Re: ACS 5.1 access rule selection sequence

oldcreek12 · ‎04-15-2011

HI, I just installed a new ACS 5.1 to authenticate wireless PEAP users, so I created an Access policy "WirelessUsers" with identity store being Windows Active directory and all domain users are selected, and create a service rule that dictates that if the authentication protocol is radius, network device belongs to WLC device group, the result service will be "WirelessUsers", so this part worked perfectely, all domain users are able to gain wireless access via their DOMAIN/usernames and domain passwords. Now I want ACS local indentity store users (those local usernames can be the same or different from their AD usernames) to be able to manage those controllers, so I created another access policy "DeviceAdminUsers" with identity store being local users, another service rule which says that if the authentication protocol is radius, network device belongs to WLC device group, the result service will be "DeviceAdminUsers". The problem is that with the setup, whenenve when I try to SSH to WLC, ACS always put me in "WirelessUsers" access policy, even the login name does not have DOMAIN pre-pended or the login name simly does not exist in AD. if I put the second rule in front of first rule, I am able to authenticate with ACS local username/password and gain access to WLC, but wireless users will fail to authenticate, because ACS is trying to put regular wiress users in "DeviceAdminUsers" access policy.
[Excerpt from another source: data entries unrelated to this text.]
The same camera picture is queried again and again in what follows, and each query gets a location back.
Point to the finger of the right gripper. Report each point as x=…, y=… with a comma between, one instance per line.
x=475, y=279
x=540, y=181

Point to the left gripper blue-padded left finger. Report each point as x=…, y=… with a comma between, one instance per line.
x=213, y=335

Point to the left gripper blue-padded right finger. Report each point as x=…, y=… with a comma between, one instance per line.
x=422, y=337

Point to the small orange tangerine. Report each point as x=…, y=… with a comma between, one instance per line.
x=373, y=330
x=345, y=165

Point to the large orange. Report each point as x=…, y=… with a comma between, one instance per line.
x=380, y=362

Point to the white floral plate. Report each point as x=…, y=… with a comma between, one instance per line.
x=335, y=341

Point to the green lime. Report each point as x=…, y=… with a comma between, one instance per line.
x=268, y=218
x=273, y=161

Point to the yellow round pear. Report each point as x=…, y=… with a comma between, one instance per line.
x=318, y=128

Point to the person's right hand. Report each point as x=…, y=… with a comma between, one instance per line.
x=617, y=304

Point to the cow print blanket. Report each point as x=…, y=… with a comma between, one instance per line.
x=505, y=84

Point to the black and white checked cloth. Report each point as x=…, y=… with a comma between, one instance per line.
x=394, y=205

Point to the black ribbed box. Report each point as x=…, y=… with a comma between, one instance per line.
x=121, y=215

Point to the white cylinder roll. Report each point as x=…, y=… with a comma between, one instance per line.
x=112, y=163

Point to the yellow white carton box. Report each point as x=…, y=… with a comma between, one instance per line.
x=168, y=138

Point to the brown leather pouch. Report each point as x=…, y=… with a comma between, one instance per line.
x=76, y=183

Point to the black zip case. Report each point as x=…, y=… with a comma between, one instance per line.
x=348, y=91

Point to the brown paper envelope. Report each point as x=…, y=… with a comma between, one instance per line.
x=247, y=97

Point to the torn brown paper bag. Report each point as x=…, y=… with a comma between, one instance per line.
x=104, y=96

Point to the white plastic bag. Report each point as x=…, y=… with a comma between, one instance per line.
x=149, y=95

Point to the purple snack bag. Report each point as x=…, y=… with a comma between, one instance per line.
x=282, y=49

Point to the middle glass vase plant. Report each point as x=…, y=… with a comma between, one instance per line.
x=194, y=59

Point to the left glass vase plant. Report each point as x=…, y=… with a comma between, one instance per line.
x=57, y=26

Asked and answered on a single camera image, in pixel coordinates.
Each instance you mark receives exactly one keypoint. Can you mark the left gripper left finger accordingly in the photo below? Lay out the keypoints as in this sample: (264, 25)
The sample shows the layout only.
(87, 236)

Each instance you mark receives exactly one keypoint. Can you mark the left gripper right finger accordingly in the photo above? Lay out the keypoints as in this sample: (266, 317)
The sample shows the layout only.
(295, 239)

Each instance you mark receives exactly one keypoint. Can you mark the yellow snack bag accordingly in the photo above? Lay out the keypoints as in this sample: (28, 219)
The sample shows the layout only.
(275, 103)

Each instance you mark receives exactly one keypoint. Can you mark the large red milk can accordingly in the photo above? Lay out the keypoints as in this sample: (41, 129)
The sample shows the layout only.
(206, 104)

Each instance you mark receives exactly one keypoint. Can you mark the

I would expect if username does not exist in AD, ACS should proceed with next rule. Similar requirement was easily achieved in ACS 3.3. What did I do wrong? your input is greatly appreciated.

Nicolas Darchis · ‎04-17-2011

Your expectations are wrong :-)

-What you are looking to achieve requires to create an identity store sequence (in the identity store menu). Create a sequence that checks first AD and then the local identity store.
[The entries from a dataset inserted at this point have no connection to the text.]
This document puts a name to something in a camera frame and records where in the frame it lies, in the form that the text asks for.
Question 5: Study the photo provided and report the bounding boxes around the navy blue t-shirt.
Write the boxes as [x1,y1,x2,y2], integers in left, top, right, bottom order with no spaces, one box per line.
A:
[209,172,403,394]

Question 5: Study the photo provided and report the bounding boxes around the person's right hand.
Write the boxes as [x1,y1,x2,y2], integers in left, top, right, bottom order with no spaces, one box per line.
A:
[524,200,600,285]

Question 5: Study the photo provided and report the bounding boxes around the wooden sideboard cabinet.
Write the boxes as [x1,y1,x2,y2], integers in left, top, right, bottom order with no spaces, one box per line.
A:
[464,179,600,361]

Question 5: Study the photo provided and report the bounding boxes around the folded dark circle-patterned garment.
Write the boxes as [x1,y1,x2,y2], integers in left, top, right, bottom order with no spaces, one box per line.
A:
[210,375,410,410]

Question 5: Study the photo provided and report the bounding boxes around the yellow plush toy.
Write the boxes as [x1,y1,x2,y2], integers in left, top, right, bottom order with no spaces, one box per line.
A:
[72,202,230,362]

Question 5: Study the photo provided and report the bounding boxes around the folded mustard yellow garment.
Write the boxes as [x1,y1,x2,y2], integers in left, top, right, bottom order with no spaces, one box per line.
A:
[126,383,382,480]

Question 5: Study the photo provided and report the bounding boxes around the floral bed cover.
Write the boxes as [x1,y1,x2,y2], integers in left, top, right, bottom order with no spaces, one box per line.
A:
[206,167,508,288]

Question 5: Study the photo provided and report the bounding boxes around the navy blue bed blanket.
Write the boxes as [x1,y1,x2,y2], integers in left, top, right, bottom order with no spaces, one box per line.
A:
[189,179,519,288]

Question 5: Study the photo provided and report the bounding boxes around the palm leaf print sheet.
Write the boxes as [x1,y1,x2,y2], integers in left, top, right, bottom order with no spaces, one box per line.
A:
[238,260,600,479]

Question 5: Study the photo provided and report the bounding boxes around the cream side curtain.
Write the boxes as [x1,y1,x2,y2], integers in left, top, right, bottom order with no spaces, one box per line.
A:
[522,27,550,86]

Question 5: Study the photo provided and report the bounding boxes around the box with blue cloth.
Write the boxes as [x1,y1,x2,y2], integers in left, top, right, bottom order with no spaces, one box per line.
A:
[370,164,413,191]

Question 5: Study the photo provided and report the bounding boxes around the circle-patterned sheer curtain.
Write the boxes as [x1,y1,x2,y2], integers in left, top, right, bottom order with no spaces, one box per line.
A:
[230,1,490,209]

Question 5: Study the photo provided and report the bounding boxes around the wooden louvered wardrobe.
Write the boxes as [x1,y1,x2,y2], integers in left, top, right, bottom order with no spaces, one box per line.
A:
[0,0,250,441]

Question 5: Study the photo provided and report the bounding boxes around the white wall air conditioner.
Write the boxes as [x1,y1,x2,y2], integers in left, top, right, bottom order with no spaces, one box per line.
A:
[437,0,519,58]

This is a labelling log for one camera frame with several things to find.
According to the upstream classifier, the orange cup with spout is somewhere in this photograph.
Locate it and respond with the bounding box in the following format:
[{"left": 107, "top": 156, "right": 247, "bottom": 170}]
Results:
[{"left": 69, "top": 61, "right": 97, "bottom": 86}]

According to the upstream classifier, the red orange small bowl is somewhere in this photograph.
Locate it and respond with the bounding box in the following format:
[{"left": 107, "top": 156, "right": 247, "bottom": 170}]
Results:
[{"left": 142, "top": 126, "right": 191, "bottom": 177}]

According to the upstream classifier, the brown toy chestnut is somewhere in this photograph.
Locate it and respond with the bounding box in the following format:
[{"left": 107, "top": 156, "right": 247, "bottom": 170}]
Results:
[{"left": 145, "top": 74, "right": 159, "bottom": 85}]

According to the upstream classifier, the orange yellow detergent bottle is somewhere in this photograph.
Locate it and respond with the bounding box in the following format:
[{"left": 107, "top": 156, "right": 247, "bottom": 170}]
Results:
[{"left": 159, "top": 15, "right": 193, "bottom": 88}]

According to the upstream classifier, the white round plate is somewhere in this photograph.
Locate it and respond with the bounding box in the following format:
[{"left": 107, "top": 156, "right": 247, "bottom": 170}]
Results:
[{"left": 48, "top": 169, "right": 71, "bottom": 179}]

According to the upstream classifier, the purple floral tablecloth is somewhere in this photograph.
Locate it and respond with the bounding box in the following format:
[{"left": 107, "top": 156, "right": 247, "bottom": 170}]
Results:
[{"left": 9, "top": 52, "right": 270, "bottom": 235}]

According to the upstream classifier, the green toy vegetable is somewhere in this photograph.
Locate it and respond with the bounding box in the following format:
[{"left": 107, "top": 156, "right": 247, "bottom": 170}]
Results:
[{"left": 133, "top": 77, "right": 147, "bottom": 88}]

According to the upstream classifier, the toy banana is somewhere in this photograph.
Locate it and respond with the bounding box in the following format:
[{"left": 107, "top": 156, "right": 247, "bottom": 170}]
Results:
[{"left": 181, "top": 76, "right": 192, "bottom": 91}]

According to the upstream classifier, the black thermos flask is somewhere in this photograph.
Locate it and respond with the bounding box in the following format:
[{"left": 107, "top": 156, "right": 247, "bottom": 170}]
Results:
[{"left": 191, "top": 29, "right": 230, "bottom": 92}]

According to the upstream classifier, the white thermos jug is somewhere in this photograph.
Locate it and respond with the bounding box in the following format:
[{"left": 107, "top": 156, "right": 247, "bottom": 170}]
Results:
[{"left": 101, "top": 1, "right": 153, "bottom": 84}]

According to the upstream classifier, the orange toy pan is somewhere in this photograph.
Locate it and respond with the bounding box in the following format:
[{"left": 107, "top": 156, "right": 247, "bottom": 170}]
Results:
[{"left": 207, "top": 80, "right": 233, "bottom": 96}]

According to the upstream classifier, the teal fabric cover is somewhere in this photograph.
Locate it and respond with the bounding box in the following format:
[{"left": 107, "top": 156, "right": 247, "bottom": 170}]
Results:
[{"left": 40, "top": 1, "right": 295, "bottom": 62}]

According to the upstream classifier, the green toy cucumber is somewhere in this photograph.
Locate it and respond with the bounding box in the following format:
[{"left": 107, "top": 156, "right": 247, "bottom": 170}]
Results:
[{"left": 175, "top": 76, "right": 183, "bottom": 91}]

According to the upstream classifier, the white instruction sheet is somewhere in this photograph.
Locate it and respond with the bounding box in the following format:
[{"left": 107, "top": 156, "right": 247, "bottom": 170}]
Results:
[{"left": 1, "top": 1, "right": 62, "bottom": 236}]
In your first access policy rule, instead of pointing identity to AD, point it to your sequence.

Voila !

-The rules for access services are meant to be different and in your case they are identical so the 2nd is never evaluated.

Something else you can do (but that is not related to what you want to achieve) is on the "identity" part of your service rule, you have "advanced options". There you can say "if user was not found : continue", or "if authentication failed : continue". But that continues towards the Autohrization service of your rule and not to the next service rule.

Hope it's clarified !

Nicolas

oldcreek12 · ‎04-17-2011

Thanks, Nicolas, I tried the first option already, the problem was that ACS5.1 still tries to match the wireless service rule, not moving to the second rule for device authentication. I did more search on NetPro, one user stated that ACS5.1 can not used for "Network access" and "DeviceAdmin" at the same time, so switched to TACACS+ for device authentication, now ACS5.1 is able to match the correct rule and access service and authenticate network admins in local identity store, but somehow WLC does not like the response ACS sent, complaining "service type 0: unknow service type", althought I set "ruel1=ALL" in shell-profile and set priv level to 15.

Nicolas Darchis · ‎04-17-2011

Again, you are having a wrong expectation. ACS will not evaluate more than one rule when one matched !!!!!

My trick was that your first rule, instead of authenticating against AD, authenticates against an identity SEQUENCE, so it will try ad and then the internal store.

If you go the tacacs way for admin, it's role1=ALL and not "rule1=ALL".

Nicolas

oldcreek12 · ‎04-17-2011

Sorry I may have missed your point, but ACS has no problem to find the user in local identity store with identity sequence, the problem I want to resolve is I don't want ACS to match the service of the first rule as that rule is for network access not for device administration. Thanks for pointing out my typo, I did have role1=ALL.

Nicolas Darchis · ‎04-17-2011

If you want to match different rules, they need to have different conditions.

I'm quite sure that the WLC sends a radius attribute different when it's a client authentication and when it's a admin authentication.

You should check out the "Service-type" in a debug aaa or in a sniffer trace. There's always one difference on which you can base your rule condition.